§ **Recorded data**:
━━━━━━━━━━━━━━━━━━━━

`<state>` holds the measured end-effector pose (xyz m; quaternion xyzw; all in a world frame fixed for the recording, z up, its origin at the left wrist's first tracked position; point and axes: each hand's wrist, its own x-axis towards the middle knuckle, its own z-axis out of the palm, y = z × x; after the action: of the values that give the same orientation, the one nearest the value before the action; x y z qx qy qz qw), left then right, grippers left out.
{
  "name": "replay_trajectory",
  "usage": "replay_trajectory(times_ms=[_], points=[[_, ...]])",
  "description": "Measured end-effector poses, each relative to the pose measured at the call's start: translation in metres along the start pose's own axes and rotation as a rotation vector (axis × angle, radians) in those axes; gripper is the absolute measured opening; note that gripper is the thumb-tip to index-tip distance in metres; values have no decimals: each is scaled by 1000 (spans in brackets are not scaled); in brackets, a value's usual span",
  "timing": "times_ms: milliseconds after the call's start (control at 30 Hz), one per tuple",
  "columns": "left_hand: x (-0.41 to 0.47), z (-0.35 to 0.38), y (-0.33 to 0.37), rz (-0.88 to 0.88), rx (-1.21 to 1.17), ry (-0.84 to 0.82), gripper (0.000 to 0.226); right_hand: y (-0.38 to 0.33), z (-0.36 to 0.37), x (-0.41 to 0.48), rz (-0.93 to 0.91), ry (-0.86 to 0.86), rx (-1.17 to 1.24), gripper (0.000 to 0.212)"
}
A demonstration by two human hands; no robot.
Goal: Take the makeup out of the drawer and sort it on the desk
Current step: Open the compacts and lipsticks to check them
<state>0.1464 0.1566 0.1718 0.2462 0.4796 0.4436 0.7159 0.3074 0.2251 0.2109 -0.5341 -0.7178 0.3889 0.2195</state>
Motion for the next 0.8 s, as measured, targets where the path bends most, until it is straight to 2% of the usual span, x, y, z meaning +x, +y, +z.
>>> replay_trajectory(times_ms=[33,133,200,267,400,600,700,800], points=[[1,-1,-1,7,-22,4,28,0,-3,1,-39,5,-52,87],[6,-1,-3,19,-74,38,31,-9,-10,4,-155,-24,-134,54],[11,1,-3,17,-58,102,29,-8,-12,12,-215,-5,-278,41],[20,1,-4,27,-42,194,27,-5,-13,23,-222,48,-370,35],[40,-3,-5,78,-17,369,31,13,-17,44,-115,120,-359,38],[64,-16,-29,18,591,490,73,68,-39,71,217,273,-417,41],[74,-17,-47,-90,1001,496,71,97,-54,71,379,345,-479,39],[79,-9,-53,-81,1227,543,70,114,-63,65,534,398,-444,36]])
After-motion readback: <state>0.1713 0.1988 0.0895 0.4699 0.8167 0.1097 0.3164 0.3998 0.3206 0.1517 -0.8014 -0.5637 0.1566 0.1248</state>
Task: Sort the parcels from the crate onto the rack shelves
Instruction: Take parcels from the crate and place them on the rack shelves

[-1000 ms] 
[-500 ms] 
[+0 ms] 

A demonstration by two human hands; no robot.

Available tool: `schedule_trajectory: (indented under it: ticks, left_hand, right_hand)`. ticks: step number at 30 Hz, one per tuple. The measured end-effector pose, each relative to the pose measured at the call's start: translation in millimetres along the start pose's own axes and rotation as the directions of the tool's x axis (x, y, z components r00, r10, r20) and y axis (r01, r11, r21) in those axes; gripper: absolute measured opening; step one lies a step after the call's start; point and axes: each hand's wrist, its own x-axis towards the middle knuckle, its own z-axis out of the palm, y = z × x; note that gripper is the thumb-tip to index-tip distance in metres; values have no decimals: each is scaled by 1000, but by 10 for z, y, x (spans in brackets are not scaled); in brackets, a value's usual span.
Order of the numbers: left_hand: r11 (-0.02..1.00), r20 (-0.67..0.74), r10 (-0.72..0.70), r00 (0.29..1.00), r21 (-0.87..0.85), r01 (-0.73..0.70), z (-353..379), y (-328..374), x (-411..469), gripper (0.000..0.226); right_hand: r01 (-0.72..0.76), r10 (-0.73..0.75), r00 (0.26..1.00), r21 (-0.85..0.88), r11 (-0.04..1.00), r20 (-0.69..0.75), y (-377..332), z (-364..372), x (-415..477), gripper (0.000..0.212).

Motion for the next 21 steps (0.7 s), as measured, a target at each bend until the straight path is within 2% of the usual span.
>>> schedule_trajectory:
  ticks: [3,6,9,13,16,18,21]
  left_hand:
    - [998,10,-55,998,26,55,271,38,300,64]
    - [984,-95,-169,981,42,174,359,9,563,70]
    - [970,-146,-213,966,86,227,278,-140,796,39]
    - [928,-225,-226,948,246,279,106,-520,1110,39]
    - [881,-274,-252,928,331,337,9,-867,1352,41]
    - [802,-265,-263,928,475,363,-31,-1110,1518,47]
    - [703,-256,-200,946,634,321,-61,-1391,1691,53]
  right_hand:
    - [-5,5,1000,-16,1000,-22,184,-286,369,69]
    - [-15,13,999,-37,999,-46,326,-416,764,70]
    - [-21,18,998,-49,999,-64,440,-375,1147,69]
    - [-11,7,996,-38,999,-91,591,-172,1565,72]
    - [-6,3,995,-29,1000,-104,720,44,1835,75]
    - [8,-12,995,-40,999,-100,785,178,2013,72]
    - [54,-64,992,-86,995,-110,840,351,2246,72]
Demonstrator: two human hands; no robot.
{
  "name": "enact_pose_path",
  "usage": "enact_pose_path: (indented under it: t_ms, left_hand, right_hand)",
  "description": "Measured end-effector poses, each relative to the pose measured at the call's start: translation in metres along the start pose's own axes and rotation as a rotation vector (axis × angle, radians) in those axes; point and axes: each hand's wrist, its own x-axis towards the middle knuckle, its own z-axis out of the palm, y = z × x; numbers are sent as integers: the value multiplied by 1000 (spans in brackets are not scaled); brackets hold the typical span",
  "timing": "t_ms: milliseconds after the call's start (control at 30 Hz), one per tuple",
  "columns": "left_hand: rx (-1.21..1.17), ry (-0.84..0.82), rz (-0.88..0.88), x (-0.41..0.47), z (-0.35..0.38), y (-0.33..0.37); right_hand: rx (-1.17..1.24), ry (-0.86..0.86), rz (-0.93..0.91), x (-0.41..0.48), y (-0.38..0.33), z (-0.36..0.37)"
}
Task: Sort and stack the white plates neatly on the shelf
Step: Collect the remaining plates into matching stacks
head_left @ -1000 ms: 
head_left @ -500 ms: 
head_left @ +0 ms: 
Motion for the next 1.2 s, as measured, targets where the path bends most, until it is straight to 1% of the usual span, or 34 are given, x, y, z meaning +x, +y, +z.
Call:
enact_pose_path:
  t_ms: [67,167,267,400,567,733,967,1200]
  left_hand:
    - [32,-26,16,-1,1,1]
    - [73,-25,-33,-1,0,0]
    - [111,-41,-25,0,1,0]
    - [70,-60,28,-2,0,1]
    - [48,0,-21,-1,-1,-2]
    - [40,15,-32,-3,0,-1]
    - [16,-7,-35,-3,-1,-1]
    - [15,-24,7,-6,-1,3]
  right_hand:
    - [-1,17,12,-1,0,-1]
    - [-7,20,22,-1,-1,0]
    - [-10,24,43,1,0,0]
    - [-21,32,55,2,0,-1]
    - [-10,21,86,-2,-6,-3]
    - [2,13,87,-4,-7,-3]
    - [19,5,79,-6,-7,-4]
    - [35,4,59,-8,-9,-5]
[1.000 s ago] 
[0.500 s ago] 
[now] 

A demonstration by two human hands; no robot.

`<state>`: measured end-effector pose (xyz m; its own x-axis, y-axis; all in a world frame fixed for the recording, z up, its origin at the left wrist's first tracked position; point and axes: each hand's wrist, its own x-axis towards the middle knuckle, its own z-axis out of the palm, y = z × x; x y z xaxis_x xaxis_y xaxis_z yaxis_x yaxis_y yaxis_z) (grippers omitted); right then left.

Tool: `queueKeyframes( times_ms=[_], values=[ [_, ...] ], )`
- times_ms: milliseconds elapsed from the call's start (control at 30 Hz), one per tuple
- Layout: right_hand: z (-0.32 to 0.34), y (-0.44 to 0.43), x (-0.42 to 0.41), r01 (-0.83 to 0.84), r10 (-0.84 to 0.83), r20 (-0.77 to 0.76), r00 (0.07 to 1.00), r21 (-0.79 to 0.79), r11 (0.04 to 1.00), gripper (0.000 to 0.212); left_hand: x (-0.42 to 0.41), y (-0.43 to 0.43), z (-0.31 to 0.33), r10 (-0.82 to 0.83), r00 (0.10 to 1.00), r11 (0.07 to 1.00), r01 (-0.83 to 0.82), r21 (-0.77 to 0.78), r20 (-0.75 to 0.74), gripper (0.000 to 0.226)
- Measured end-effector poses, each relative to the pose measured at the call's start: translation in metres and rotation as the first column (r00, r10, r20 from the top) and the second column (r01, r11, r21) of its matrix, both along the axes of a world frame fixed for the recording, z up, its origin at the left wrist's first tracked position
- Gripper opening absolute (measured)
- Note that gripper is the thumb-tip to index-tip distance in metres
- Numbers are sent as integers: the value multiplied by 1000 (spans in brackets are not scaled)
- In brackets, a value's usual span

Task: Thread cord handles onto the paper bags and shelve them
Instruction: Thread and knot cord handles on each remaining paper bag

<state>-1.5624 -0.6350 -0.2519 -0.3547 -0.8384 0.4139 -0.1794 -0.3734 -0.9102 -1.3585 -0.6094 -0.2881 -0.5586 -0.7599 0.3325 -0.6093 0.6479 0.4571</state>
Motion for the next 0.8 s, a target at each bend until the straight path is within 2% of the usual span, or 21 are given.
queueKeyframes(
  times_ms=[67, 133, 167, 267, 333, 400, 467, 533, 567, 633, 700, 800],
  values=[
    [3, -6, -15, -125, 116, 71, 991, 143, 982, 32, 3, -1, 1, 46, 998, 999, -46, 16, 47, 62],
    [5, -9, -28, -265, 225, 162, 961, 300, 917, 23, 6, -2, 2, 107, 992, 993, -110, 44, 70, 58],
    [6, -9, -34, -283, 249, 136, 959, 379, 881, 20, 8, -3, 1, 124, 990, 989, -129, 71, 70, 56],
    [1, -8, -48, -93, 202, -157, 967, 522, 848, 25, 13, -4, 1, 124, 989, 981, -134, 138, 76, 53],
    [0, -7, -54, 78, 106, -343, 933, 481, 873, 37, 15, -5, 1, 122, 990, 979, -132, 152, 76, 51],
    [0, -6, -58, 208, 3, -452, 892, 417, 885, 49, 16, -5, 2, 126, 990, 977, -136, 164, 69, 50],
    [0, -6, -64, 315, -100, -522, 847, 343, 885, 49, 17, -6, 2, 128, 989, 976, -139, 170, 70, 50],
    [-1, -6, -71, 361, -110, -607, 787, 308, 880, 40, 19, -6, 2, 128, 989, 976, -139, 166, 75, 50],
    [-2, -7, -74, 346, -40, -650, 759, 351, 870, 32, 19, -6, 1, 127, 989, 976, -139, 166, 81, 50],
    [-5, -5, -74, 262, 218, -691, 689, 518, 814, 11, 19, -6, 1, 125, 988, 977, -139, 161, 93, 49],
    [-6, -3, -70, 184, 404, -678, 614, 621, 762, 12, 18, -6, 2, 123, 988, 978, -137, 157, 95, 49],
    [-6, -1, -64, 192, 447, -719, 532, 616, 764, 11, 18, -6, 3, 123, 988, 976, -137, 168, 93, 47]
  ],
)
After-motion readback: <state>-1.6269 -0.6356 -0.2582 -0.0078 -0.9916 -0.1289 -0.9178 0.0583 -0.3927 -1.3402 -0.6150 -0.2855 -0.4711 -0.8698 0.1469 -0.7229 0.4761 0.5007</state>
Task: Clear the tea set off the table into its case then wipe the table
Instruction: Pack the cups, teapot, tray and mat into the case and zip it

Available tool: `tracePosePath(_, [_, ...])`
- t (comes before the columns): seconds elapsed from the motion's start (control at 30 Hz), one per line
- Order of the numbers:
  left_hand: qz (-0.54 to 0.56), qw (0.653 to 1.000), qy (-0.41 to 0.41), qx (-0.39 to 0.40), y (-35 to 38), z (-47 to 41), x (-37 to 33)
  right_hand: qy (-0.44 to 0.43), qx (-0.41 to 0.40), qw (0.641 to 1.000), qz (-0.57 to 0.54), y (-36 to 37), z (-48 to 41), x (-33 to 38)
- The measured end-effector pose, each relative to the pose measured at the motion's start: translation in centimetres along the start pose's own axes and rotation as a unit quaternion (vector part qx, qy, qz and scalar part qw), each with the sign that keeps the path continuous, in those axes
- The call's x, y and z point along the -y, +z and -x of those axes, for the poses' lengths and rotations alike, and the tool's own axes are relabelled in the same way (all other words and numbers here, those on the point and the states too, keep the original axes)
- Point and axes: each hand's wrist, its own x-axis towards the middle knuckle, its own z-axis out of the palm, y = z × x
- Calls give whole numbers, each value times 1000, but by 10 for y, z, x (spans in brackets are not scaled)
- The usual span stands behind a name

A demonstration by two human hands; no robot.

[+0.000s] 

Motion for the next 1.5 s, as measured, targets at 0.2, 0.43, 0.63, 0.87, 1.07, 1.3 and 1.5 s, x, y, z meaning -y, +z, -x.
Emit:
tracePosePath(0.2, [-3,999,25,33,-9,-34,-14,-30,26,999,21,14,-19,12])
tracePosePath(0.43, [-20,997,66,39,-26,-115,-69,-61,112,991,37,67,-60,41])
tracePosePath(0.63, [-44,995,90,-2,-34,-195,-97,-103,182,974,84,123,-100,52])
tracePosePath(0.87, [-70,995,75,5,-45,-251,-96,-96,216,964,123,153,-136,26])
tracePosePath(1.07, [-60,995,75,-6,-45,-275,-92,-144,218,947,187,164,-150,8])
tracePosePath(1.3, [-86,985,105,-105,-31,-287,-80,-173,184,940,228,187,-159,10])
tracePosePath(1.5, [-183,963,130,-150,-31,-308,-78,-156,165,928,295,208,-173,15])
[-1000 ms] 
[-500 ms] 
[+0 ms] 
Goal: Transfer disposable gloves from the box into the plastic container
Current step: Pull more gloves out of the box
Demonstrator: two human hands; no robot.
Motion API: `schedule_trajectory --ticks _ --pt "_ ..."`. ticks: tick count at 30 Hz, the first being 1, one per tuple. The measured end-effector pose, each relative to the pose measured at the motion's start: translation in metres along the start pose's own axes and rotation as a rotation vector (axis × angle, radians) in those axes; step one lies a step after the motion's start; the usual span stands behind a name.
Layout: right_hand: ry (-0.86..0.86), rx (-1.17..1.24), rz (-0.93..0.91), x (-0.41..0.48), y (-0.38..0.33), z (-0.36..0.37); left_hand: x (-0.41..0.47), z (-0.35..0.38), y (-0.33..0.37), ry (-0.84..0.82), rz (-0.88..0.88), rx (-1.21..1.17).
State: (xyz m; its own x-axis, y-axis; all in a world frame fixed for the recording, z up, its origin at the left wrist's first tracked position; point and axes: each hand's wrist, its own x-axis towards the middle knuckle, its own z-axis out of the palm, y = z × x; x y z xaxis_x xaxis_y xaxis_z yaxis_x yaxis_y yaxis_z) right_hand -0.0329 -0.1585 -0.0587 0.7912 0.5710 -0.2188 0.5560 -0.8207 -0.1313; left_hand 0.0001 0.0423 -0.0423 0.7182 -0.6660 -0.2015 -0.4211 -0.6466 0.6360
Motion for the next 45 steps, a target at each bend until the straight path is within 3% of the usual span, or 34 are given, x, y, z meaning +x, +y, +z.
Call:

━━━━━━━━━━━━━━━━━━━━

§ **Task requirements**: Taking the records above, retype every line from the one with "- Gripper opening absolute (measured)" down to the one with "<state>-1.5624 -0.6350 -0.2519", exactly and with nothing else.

§ **Task output**:
- Gripper opening absolute (measured)
- Note that gripper is the thumb-tip to index-tip distance in metres
- Numbers are sent as integers: the value multiplied by 1000 (spans in brackets are not scaled)
- In brackets, a value's usual span

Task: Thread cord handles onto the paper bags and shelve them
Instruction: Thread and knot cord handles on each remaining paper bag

<state>-1.5624 -0.6350 -0.2519 -0.3547 -0.8384 0.4139 -0.1794 -0.3734 -0.9102 -1.3585 -0.6094 -0.2881 -0.5586 -0.7599 0.3325 -0.6093 0.6479 0.4571</state>

With this output, the exercise is done.